By considering interfacial damage in the model, it becomes possible to capture more accurately the actual composite behavior and especially the increased electrical resistance. Figure 8a illustrates the progressive changes of the mesostructural properties in the course of straining for the particular example of the BaTiO₃–PVDF system reinforced with 30% particles. The model can provide valuable insights on the microstructure–property relationship of PVDF-based piezo-composites and can help explain the experimental observations more effectively. More specifically, piezoelasticity changes due to the appearance of β crystals are clearly affected by the occurrence of interfacial debonding. The prejudice or the benefit of mesostructure changes on the overall response of the BaTiO₃–PVDF composite is presented in Figure 8b. Under applied macroscopic deformation, the progressive degradation of interfaces acts as a weakening factor for both the piezoelectric coefficient and stiffness modulus. The phase transition stiffens the composite, but acts as a supplementary weakening factor for piezoelectric performances. A complex coupling exists between the micro-mechanisms of damage and of phase transition. The near-field direct interactions between the added BaTiO₃ particles and the transformed PVDF matrix (replacing progressively the α inclusions by the β inclusions) are themselves affected by reason of changes in local properties.

4. Concluding Remarks

In this paper, a coupled electro-mechanical continuum-based model for semi-crystalline PVDF-based composites is presented to provide the necessary framework for the analysis of the relationship between mesostructural properties and electro-mechanical properties. In addition to the effective contributions of the inorganic particles in the composite response, the strain-induced α → β phase transition and the interfacial debonding between the PVDF matrix and particles are two deformation micro-mechanisms introduced into the model. A quantitative evaluation of the model was carried out on a BaTiO₃–PVDF system initially crystallized in the non-polar crystalline α-phase and containing various concentrations of BaTiO₃ particles. The model was used to clarify the influence of the occurrence of the β phase and microstructural damage in the course of straining on the electro-mechanical properties.

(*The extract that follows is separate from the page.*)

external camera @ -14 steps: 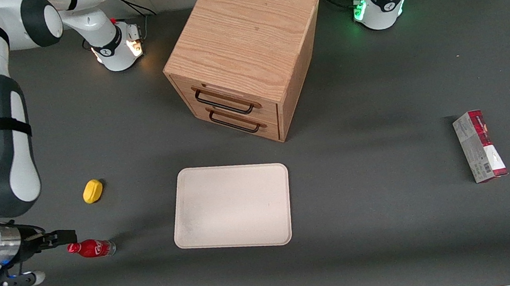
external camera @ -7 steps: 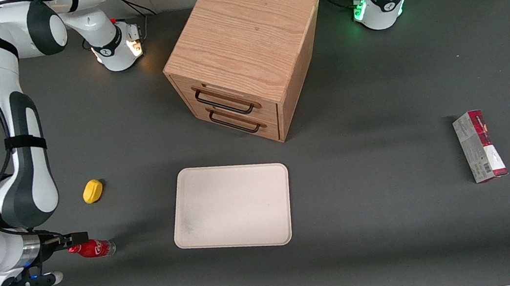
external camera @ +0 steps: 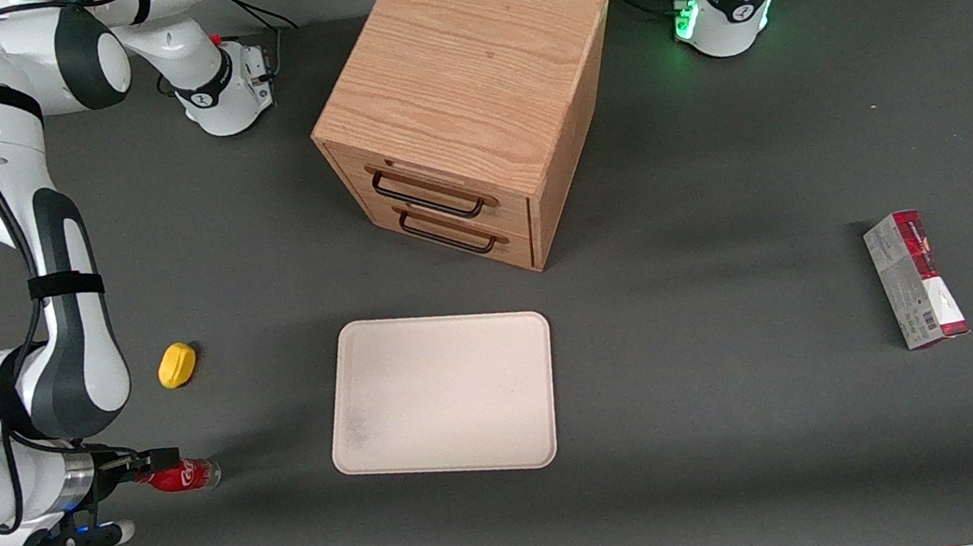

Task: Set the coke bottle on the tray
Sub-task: 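Lower the open right gripper over the bottle's neck, then close the right gripper on the bottle neck and lift it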

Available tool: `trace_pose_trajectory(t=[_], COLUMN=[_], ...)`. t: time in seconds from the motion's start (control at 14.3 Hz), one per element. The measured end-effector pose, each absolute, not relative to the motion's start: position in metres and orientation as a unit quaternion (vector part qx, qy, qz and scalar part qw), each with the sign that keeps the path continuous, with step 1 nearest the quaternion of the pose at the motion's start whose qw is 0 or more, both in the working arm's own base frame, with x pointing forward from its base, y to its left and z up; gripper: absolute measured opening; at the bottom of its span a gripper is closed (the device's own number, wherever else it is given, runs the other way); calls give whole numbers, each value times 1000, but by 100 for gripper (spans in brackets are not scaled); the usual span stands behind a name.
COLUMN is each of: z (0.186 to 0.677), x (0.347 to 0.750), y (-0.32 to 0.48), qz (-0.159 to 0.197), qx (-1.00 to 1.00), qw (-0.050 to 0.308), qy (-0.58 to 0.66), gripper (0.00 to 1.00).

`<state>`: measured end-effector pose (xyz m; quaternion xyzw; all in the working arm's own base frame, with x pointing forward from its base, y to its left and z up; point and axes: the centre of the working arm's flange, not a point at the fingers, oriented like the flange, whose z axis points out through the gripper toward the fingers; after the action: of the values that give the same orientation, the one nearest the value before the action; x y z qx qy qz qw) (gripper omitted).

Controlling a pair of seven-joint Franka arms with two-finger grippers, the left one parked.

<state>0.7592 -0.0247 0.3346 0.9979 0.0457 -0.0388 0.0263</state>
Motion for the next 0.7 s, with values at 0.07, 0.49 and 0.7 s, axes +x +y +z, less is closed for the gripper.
trace_pose_trajectory(t=[0.07,0.49,0.7], z=[335,335,335], x=[759,759,759], y=[-25,-26,-26], qz=[-39,-38,-38], qx=[998,998,998], qw=[26,26,27], qy=[46,48,48], gripper=[100,68,33])
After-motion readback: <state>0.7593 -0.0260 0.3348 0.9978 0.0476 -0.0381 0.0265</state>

The model provides a useful tool to predict the electroelastic response of piezo-composites and could be applied to a wide range of filler types, such as whiskers, nanowires, or nanofibers, allowing better piezoelectric performances compared to spherical particles. The generality endowed by the electro-mechanical constitutive theory makes this application possible provided that, in addition to the filler content, the filler shape effect is explicitly considered in the piezoelectric activity. This necessary step deserves further work.